ネット証券で一番選択肢が多いのはSBI証券です。多くの選択肢が欲しい人はSBIが有利です。
<SBI証券のイデコ商品群>
SBI証券 | 対象 | 年間経費 | 割合 |
SBI全世界 | 全世界 | 0.15 | 100% |
スリム全世界除く日本 | 全世界除日本 | 0.153 | 90% |
スリムTOPIX | 日本 | 0.167 | 10% |
ニッセイ日経平均 | 日本 | 0.172 | 10% |
スリム先進国 | 日本以外先進国 | 0.117 | 80% |
スリム米S&P | 米S&P | 0.0968 | 任意 |
スリム新興国 | 新興国 | 0.204 | 10% |
三井住友外国リート | 外国リート | 0.297 | 20%までまで |
◇SBIでのイデコ商品の選び方。
1 国際分散に注目して投資するには
(1)SBI全世界一本で全世界に投資する。
手数料も安いし手間もかかりません。忙しい人にオススメです。
(2)スリム全世界(日本除く)90%+日本10%
上記に比べて2本になる分複雑になります。スリムは人気商品。
2 リターンと分散の両方に注目すると
ここ5年くらいは新興国はパフォーマンスが悪かったです。米国がダントツでした。今後もしばらくはこの傾向が続くと思えば、そして今後状況が変わった時に適切に対応できるなら、新興国を除いたⅰ先進国+日本ⅱ米国
という選択肢もあります。
(1)スリム先進国90%+日本10%、日本は日経平均でOKと思います。
(2)スリム米国S&P
♣イデコで投資を完結させるのか、それともつみたてNISAや自由投資もするのかで変わってきます。

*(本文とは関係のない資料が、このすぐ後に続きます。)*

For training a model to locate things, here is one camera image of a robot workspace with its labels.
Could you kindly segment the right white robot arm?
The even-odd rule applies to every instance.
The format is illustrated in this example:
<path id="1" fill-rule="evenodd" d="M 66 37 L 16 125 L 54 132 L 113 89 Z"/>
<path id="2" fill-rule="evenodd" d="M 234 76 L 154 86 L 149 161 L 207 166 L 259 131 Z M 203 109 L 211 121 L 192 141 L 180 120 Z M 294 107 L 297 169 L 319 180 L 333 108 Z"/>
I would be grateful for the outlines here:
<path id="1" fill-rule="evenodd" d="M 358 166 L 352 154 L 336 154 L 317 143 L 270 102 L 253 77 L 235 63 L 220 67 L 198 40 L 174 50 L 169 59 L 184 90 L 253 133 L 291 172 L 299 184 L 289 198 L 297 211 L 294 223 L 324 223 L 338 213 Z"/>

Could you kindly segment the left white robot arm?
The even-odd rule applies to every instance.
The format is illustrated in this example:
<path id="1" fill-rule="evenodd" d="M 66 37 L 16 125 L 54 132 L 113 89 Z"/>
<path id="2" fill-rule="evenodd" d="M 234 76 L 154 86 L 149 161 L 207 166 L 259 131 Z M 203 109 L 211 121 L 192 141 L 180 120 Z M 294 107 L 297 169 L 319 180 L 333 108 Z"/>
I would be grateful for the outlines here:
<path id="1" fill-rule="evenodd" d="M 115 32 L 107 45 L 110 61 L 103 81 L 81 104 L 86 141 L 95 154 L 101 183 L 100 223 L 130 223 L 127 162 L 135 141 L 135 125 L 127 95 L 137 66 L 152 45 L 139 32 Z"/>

他があるならそちらで米国特化はできるのでイデコ部分はより丸い全世界とか先進国でいいと思います。
3 国際リートを入れるのもOK
世界リートは世界株式より少し上回るリターンを示してきました。
また動きも株式とは少し違います。
「分散」の観点から20%くらいまでを目安に入れておくのは有力です。
不動産投資になります。
<楽天証券でのイデコ商品>
楽天証券 | 対象 | 年間経費 | 割合 |
楽天全世界 | 全世界 | 0.222 | 100% |
たわら先進国 | 先進国 | 0.11 | 90% |
たわら日経平均 | 日本 | 0.187 | 10% |
三井住友外国リート | 世界リート | 0.297 | 20%まで |
こちらも対応は上記SBIと同じです。
米国だけの商品がないですがイデコではあまり問題ないでしょう。
ただし自営の方は月に6.8万も枠がありイデコ以外では投資をしない場合で米国株を買いたい場合はSBIだけが選択肢になります。
<掛けた年数と金額のシュミレーション>
国際株式やリートで年5%のリターンがあるときのリターンは(実質)
年28万 | 70歳 | 年80万 | 70歳 | |
年数 | 0.05 | 0.05 | ||
10 | 352 | 528 | 1006 | 1509 |
15 | 604 | 906 | 1726 | 2589 |
20 | 926 | 1389 | 2644 | 3966 |
25 | 1336 | 2004 | 3818 | 5727 |
30 | 1860 | 2790 | 5316 | 7974 |
35 | 2529 | 3794 | 7226 | 10839 |
40 | 3383 | 5075 | 9664 | 14496 |
左が掛けた年数です。現在は60歳まで、そのうち65歳になる予定です。
60歳時の受取金額です。
その後も運用は継続しています。
70歳の時の金額が後ろにあります。
現在では60から70までの間に一時金で受け取るか、最長20年の年金で受け取るかあるいはそのミックスが選べます。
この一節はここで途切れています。